Servono maggiori informazioni riguardo a che scheda di rete monta il tuo computer e quali driver nel kernel utilizzi per farla funzionare.

Non è un problema di IPv6  :Smile: 

----------

## Pes88

si me ne sono accorto anche io dal fato che lo stesso errore l'ottengo anche quando uso ubuntu, che pero naviga benissimo....  Allora il problema principale e che si dissocia subito dal router??? 
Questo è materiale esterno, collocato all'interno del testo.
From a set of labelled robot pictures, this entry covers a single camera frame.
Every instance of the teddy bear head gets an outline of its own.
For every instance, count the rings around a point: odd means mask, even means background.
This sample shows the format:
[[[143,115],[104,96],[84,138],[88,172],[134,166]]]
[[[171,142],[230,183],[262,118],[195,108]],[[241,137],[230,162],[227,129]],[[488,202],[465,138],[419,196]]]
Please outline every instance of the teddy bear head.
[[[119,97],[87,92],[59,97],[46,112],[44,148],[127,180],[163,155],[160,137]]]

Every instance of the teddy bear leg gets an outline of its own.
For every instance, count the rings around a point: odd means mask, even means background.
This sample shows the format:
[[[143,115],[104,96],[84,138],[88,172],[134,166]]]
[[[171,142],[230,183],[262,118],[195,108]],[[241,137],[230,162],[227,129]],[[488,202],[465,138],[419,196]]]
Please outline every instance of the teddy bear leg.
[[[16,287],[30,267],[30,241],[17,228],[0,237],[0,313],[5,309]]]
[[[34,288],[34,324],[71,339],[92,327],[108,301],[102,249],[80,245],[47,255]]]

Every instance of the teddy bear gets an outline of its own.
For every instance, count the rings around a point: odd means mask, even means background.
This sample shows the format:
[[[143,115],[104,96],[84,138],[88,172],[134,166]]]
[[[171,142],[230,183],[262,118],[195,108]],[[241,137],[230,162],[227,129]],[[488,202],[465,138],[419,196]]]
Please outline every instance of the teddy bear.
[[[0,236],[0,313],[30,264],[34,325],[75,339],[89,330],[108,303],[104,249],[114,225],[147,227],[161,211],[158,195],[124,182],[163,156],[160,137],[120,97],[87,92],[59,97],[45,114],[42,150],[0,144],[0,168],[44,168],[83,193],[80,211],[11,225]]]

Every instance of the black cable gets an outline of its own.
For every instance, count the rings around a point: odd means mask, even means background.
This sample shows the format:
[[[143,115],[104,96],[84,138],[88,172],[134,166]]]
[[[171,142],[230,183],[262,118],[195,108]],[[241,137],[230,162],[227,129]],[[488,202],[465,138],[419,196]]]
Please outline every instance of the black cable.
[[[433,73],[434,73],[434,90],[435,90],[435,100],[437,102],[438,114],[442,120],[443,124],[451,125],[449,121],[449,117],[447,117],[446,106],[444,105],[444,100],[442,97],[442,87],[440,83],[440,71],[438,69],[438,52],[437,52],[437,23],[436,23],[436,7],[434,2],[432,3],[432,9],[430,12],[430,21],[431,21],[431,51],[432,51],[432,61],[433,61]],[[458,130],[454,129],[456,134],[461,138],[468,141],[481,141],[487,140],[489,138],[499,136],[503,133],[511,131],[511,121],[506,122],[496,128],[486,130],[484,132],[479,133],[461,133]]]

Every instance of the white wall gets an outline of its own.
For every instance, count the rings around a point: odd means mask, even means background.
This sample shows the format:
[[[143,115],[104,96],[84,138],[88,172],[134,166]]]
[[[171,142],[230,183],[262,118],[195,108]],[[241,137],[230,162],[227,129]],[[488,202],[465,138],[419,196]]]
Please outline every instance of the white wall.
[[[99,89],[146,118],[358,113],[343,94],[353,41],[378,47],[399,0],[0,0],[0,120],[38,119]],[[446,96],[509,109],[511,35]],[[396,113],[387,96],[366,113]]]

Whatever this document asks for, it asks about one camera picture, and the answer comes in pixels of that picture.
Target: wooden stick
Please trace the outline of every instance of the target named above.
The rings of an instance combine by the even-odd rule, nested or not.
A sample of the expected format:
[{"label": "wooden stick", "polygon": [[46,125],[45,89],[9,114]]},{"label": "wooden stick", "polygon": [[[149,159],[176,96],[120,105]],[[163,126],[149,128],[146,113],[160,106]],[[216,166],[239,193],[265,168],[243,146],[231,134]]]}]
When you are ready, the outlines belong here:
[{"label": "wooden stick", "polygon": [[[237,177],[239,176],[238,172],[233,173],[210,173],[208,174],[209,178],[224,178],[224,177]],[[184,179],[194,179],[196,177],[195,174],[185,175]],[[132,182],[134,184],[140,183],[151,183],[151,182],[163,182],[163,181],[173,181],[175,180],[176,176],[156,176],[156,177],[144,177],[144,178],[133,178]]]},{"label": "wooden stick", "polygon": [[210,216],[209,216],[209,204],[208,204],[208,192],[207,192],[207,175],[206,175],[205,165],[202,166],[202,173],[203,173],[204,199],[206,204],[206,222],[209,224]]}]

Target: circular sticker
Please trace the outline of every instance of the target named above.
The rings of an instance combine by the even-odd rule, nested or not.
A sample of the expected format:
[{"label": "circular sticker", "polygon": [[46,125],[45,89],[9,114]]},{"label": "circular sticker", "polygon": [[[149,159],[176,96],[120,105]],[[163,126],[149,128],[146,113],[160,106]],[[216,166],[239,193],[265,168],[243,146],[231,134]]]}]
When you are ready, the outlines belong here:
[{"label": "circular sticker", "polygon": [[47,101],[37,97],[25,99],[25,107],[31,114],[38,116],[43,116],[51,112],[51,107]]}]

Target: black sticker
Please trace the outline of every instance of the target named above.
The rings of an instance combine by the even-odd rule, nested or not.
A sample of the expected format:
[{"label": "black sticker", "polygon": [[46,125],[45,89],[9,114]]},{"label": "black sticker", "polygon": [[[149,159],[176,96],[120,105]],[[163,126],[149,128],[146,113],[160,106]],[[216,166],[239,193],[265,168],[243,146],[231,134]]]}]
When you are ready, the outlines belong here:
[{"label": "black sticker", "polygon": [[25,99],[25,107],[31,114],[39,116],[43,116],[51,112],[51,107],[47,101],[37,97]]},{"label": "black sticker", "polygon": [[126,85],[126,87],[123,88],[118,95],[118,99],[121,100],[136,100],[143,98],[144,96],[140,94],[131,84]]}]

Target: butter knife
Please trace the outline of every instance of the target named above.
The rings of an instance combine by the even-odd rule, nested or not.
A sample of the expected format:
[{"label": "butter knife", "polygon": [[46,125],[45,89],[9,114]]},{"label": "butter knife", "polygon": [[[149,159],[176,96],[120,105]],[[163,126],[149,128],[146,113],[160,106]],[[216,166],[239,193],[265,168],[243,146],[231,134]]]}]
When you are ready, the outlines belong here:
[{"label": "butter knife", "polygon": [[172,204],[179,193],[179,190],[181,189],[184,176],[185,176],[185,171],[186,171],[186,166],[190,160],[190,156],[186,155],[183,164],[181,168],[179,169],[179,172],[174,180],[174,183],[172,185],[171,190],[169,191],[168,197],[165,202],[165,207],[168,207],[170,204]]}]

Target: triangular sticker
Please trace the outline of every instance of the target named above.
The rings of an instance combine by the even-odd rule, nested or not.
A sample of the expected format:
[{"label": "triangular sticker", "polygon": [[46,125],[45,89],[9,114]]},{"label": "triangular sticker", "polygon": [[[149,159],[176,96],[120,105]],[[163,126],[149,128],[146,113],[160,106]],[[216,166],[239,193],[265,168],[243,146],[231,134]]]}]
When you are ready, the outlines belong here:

Comunque uso una intel ipw2200 e il driver si chiama ipw2200, la versione del kernel che uso è la 30-r6/r4 e anche la 29....

----------

## devilheart

non credo sia un problema che dipende dall'ipv6, anche perché non ho ancora visto router domestici con supporto ipv6

----------

## Pes88

Diciamo che ho risolto! 

Per riuscire a connettermi ho modificato il file net in conf.d inserendo i comandi che davo a mano , che è esatamente quello che facevo io prima, pero fatto in questo modo funziona tutto! pero non  è una soluzione definitiva perché dovrei modificare sempre questo file per ogni connessione, e soprattutto non capisco la differenza....

----------

## Elbryan

 *Pes88 wrote:*   

> Diciamo che ho risolto! 
> 
> Per riuscire a connettermi ho modificato il file net in conf.d inserendo i comandi che davo a mano , che è esatamente quello che facevo io prima, pero fatto in questo modo funziona tutto! pero non  è una soluzione definitiva perché dovrei modificare sempre questo file per ogni connessione, e soprattutto non capisco la differenza....

 

utilizza wicd! oppure wpa_supplicant liscio

----------

## Pes88

wpa_supplicant, non centra niente! 

Wicd e networkmanager, volevo evitare di usare questi programmi perchè uso un ambiente minimale, e tutte le cose si possono fare con il pachetto wireless-tools.

----------

## Elbryan

 *Pes88 wrote:*   

> wpa_supplicant, non centra niente! 

 

?!?!?

----------

## Pes88

Il problema si presenta quando è presente una chiave wep o la rete non è proteta, mantre wpa serve per associarsi al router quando è presente una rete wpa!

----------

## oRDeX

Bhe, veramente quello e` lo scopo con cui e` nato wpa_supplicant, ma puoi benissimo utilizzarlo per configurare le tue millemillemille e mille reti WEP o non protette   :Wink: 

esempio tratto dal mio wpa_supplicant.conf per wep e free access

```
network={

       ssid="omiss"

       bssid=xx:xx:xx:xx:xx:xx

       key_mgmt=NONE

       wep_key0="blablabla"

       wep_tx_keyidx=0

}

```

```

network={

        ssid="omiss-again"

        key_mgmt=NONE

}
```

----------